- [WHAT THIS TASK INVOLVES]:
Reproduce all of the material, keeping each line intact.

- [DATASET EXTRACT]:
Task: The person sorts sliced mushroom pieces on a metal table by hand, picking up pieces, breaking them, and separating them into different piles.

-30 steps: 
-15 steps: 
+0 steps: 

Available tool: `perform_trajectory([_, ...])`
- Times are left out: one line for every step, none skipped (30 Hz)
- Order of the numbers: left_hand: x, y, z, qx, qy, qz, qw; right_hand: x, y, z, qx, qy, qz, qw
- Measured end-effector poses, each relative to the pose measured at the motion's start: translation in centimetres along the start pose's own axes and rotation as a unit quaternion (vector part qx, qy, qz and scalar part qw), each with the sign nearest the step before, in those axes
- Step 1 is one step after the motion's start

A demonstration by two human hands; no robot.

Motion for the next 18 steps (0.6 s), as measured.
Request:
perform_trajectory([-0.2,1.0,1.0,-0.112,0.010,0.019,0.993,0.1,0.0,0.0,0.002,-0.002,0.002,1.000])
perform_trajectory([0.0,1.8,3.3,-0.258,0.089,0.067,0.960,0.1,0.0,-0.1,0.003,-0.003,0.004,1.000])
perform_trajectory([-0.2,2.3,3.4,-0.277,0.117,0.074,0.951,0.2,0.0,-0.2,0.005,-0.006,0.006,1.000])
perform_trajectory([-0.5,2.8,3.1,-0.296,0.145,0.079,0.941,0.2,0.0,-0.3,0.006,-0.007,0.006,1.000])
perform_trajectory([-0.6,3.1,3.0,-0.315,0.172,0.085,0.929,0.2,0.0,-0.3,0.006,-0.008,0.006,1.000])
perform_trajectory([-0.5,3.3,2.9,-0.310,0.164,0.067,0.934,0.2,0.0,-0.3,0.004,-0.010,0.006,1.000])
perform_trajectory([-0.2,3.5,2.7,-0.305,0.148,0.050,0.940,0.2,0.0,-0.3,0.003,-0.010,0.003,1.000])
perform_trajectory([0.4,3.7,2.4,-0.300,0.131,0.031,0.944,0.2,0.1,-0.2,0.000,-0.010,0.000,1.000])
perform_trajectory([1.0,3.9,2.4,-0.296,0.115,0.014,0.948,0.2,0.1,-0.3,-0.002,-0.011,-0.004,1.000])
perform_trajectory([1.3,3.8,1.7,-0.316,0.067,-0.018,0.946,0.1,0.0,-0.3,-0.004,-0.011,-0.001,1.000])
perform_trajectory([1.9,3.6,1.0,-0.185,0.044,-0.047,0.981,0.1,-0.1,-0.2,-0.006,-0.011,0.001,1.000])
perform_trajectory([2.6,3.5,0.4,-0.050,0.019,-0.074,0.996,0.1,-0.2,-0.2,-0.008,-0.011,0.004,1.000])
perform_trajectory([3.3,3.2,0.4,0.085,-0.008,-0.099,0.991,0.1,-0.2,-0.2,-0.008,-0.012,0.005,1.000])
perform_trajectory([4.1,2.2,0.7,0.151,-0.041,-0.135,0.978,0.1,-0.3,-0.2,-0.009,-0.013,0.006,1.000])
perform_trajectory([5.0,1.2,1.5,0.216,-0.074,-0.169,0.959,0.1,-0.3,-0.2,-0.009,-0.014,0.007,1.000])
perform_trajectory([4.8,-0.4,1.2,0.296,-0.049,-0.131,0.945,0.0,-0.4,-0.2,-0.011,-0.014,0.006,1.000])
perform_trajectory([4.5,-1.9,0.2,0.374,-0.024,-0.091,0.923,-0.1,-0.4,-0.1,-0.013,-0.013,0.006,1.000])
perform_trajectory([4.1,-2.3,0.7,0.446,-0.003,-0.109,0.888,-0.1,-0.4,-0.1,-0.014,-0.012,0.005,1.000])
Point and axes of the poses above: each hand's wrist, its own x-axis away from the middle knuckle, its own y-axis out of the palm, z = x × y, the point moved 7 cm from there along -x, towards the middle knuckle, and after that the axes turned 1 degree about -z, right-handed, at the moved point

- [TASK OUTPUT]:
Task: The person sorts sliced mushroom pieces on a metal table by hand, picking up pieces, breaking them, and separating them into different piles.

-30 steps: 
-15 steps: 
+0 steps: 

Available tool: `perform_trajectory([_, ...])`
- Times are left out: one line for every step, none skipped (30 Hz)
- Order of the numbers: left_hand: x, y, z, qx, qy, qz, qw; right_hand: x, y, z, qx, qy, qz, qw
- Measured end-effector poses, each relative to the pose measured at the motion's start: translation in centimetres along the start pose's own axes and rotation as a unit quaternion (vector part qx, qy, qz and scalar part qw), each with the sign nearest the step before, in those axes
- Step 1 is one step after the motion's start

A demonstration by two human hands; no robot.

Motion for the next 18 steps (0.6 s), as measured.
Request:
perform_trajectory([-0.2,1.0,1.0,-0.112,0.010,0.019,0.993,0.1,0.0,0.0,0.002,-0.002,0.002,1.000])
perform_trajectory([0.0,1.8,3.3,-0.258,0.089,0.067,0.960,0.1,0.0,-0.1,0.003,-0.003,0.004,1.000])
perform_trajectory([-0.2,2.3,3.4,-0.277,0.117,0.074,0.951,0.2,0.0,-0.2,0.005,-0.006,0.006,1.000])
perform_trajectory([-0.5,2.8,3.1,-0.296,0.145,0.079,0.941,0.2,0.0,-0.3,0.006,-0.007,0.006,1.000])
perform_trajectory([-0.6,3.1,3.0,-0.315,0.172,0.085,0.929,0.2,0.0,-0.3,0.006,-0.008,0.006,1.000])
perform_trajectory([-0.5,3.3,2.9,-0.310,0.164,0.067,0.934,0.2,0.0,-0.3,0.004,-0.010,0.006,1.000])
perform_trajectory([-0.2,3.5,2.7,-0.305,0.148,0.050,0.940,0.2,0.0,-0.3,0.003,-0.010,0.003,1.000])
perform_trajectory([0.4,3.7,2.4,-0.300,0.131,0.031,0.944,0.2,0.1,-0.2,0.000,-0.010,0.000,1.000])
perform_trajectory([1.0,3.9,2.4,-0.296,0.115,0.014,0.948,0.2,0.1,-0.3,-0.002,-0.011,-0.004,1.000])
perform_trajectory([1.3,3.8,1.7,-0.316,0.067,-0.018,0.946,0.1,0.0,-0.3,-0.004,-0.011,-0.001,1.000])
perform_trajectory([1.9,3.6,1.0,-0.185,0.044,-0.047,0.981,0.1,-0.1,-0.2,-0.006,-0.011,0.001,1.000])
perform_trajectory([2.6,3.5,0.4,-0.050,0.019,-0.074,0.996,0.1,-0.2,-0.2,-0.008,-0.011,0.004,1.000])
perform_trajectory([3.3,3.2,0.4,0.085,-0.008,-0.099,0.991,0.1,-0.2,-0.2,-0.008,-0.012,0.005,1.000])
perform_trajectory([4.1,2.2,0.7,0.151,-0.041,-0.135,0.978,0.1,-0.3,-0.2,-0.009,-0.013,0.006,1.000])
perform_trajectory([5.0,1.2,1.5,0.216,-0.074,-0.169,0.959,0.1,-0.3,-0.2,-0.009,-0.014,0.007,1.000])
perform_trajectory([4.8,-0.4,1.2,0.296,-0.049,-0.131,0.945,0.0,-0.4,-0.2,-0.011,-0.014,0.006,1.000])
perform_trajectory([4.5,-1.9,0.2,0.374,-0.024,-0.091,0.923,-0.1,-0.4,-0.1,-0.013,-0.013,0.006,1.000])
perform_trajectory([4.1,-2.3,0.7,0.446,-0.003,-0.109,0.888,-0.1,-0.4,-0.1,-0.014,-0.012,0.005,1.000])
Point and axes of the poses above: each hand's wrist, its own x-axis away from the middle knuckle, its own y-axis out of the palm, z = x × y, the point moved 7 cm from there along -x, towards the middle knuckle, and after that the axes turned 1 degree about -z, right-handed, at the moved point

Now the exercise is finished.